> [Exercise brief]: Your answer must be the full listing, repeated word for word.

> [Input data]:
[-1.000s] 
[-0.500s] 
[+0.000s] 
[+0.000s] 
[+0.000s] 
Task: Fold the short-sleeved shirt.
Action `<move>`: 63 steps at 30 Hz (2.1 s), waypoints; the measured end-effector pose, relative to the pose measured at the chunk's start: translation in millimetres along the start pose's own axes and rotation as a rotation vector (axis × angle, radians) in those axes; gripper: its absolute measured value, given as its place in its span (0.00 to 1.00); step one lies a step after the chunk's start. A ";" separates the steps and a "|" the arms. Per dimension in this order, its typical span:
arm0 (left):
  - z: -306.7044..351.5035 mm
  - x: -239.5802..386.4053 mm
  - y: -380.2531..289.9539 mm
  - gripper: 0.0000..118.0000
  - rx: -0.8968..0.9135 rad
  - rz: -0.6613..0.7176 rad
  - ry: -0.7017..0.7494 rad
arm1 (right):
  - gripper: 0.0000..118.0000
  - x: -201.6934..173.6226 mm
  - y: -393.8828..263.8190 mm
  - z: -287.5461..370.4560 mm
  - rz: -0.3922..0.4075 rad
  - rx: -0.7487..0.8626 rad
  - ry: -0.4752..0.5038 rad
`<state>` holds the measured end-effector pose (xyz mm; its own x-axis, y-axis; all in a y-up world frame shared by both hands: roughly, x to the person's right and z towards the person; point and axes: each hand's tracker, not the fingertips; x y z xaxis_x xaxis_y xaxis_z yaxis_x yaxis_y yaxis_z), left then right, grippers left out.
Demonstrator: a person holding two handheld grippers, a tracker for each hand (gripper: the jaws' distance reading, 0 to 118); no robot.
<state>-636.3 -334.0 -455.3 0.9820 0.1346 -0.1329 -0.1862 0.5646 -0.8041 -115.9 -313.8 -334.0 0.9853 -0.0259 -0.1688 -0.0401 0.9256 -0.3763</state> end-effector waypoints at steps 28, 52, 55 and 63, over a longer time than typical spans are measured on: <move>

> [Response area]:
[-1.000s] 
[-0.500s] 
[+0.000s] 
[+0.000s] 
[+0.000s] 
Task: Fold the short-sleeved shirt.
Action `<move>`: 63 steps at 30 Hz (2.1 s), waypoints; the measured end-effector pose, relative to the pose measured at the chunk's start: translation in millimetres along the start pose's own axes and rotation as a rotation vector (axis × angle, radians) in those axes; gripper: its absolute measured value, given as its place in its span (0.00 to 1.00); step one lies a step after the chunk's start. A ";" separates the steps and a "|" the arms. Per dimension in this order, its typical span:
arm0 (left):
  - z: -306.7044..351.5035 mm
  - x: -239.5802..386.4053 mm
  - y: -380.2531..289.9539 mm
  - gripper: 0.0000..118.0000
  - rx: -0.8968..0.9135 rad
  - rz: -0.6613..0.7176 rad
  - ry: -0.7017..0.7494 rad
arm1 (right):
  - gripper: 0.0000..118.0000
  - x: -201.6934..173.6226 mm
  - y: -393.8828..263.8190 mm
  - z: -287.5461..370.4560 mm
  - rz: -0.3922..0.4075 rad
  - rx: -0.7487..0.8626 rad
  - ry: -0.4752..0.5038 rad
`<state>` holds the measured end-effector pose (xyz mm; its own x-axis, y-axis; all in a y-up world frame shared by both hands: roughly, x to the person's right and z towards the person; point and axes: each hand's tracker, not the fingertips; x y z xaxis_x xaxis_y xaxis_z yaxis_x yaxis_y yaxis_z), left then right, grippers left out.
Demonstrator: a person holding two handheld grippers, a tracker for each hand (gripper: the jaws' distance reading, 0 to 118); no robot.
<state>-636.3 -334.0 -455.3 0.9820 0.1346 -0.1329 -0.1862 0.5646 -0.8041 -115.9 -313.8 -334.0 0.9853 -0.0259 -0.1688 -0.0401 0.9256 -0.3763</state> end-effector waypoints at steps 28, 52, 55 and 63, over a longer time than typical spans are measured on: <move>

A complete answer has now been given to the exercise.